* [The task] Take the data below and write it out exactly, except for the pictures.

(Dataset content Opens)

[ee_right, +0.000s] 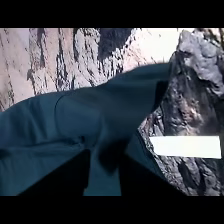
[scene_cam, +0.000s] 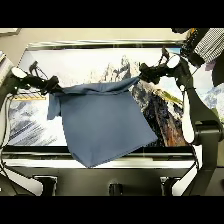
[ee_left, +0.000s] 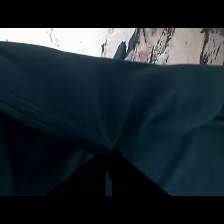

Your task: Fold the clothes and pants, and hang the long-sleeved shirts on hangers.

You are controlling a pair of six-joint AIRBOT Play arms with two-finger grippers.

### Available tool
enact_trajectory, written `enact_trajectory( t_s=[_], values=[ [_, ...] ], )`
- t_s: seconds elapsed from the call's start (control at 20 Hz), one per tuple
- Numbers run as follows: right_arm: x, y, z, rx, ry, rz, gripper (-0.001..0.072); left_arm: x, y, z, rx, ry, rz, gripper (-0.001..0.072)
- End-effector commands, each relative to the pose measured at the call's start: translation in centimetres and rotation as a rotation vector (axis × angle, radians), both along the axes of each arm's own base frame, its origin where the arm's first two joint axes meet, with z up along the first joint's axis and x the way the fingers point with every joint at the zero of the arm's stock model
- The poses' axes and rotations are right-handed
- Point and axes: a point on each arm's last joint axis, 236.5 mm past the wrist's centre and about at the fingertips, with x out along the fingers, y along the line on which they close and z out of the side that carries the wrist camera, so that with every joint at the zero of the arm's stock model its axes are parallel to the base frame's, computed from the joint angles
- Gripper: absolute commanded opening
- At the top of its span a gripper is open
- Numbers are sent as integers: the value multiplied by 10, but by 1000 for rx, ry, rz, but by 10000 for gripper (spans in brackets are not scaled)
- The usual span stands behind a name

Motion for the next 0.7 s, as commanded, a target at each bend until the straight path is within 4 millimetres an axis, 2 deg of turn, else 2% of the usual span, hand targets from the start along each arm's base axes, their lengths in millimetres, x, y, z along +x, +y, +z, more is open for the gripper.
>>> enact_trajectory(
  t_s=[0.0,0.1,0.25,0.35,0.4,0.5,0.6,0.65],
  values=[
    [-20,-11,-10,2,81,61,391,-1,-11,-25,-4,43,-17,13],
    [-58,-55,0,-70,159,159,413,-7,-12,-23,-8,61,-31,13],
    [-126,-149,4,-217,354,187,413,-23,-17,-21,-19,111,-67,13],
    [-150,-182,10,-177,377,101,412,-30,-19,-18,-24,132,-84,13],
    [-167,-190,5,-162,404,77,412,-33,-20,-17,-26,138,-91,13],
    [-207,-186,-12,-136,454,97,413,-35,-22,-15,-27,144,-98,13],
    [-233,-167,-35,-87,463,98,424,-39,-23,-15,-30,156,-106,14],
    [-244,-155,-47,-48,456,101,461,-40,-23,-15,-31,162,-110,14]
  ],
)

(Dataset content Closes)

* [Result of this exercise]
[ee_right, +0.000s] 
[scene_cam, +0.000s] 
[ee_left, +0.000s] 

Your task: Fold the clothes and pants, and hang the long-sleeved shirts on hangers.

You are controlling a pair of six-joint AIRBOT Play arms with two-finger grippers.

### Available tool
enact_trajectory, written `enact_trajectory( t_s=[_], values=[ [_, ...] ], )`
- t_s: seconds elapsed from the call's start (control at 20 Hz), one per tuple
- Numbers run as follows: right_arm: x, y, z, rx, ry, rz, gripper (-0.001..0.072); left_arm: x, y, z, rx, ry, rz, gripper (-0.001..0.072)
- End-effector commands, each relative to the pose measured at the call's start: translation in centimetres and rotation as a rotation vector (axis × angle, radians), both along the axes of each arm's own base frame, its origin where the arm's first two joint axes meet, with z up along the first joint's axis and x the way the fingers point with every joint at the zero of the arm's stock model
- The poses' axes and rotations are right-handed
- Point and axes: a point on each arm's last joint axis, 236.5 mm past the wrist's centre and about at the fingertips, with x out along the fingers, y along the line on which they close and z out of the side that carries the wrist camera, so that with every joint at the zero of the arm's stock model its axes are parallel to the base frame's, computed from the joint angles
- Gripper: absolute commanded opening
- At the top of its span a gripper is open
- Numbers are sent as integers: the value multiplied by 10, but by 1000 for rx, ry, rz, but by 10000 for gripper (spans in brackets are not scaled)
- The usual span stands behind a name

Motion for the next 0.7 s, as commanded, a target at each bend until the straight path is within 4 millimetres an axis, 2 deg of turn, else 2% of the usual span, hand targets from the start along each arm's base axes, their lengths in millimetres, x, y, z along +x, +y, +z, more is open for the gripper.
>>> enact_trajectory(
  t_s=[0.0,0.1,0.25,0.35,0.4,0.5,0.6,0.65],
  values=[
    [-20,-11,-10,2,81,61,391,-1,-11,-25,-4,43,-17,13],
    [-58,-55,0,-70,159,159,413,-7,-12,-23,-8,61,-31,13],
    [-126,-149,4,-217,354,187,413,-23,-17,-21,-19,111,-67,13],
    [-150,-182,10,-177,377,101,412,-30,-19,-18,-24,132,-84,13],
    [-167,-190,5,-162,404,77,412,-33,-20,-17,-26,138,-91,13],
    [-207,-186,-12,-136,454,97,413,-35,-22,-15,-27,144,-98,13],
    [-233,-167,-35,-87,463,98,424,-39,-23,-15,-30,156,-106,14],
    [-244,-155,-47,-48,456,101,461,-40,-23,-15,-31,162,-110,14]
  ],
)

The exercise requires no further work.